The significant increase of the activity of the extract of D. psilurus in the presence of EPI, indicates that bioactive constituents of this plant extract are substrate of efflux pumps. Efflux through AcrAB-TolC pumps was reported as essential mode of resistance of several Gram-negative MDR bacteria to a number of flavonoids isolated from plants of the genus Dorstenia, such as isobavachalcone, kanzonol C, stipulin, etc. [4, 15, 3335]. This suggests that possible combination of the extract of D. psilurus with EPI can be envisaged to overcome MDR bacteria.

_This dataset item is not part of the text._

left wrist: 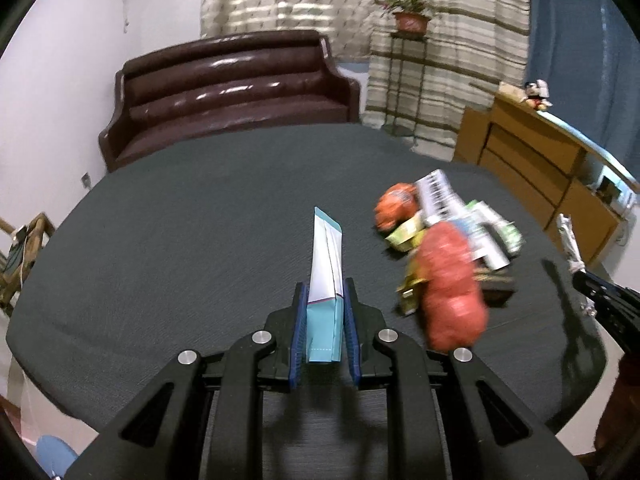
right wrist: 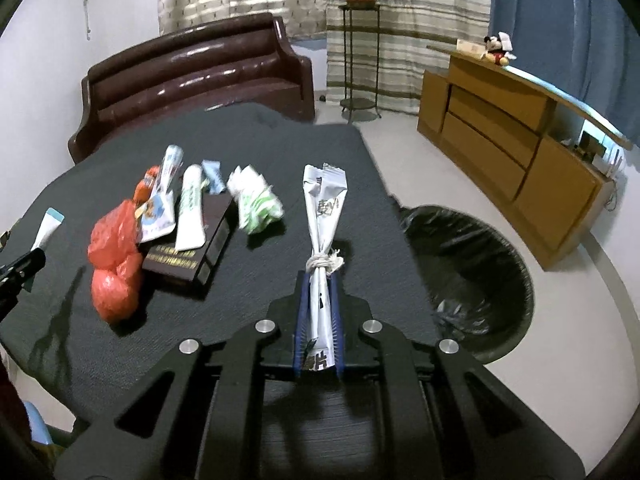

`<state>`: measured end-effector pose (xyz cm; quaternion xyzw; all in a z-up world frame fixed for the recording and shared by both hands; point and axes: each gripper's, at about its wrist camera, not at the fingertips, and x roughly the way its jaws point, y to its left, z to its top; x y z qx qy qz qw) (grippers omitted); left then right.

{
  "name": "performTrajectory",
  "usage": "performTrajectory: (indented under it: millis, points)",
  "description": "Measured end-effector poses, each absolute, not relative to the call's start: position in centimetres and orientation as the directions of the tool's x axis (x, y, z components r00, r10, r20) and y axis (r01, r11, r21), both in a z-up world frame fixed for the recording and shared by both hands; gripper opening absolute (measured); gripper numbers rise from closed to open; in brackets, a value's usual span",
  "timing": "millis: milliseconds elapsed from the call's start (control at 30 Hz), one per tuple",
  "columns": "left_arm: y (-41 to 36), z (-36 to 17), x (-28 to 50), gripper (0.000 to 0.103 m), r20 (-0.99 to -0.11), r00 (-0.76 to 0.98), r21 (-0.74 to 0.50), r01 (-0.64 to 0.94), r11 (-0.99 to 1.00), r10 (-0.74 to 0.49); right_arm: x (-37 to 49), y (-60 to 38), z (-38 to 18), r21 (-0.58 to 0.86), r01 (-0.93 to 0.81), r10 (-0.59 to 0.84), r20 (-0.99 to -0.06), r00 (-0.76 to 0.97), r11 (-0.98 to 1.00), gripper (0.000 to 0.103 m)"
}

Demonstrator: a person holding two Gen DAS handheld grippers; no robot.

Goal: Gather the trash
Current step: 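Carry both tubes over the black bin and open both grippers to drop them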

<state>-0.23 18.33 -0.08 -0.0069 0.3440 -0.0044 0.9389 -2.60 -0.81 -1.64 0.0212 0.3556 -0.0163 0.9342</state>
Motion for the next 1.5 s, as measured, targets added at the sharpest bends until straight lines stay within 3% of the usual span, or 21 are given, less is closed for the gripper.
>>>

Effects of the association of extracts with antibiotics

The results obtained by combining the antibiotic with the extracts of A. citratum, C. zeylanicum, D. psilurus and T. tetraptera indicate that these extracts contain chemical compounds that can modulate the activity of antibiotics against bacteria expressing MDR phenotypes. The methanol extracts of A. citratum, C. zeylanicum and D. psilurus showed a synergistic effect with antibiotics inhibiting bacterial cell wall synthesis (AMP and CEF) on K. pneumoniae KP63. The intrinsic mode of action of the active extracts is to be investigated.


The present work evidently provides information in the role of some Cameroonian spices in the fight against multi-resistant bacteria. The study also highlights the potential of D. psilurus as a strong antibacterial agent when the extract is combined with efflux pump inhibitor and several antibiotics.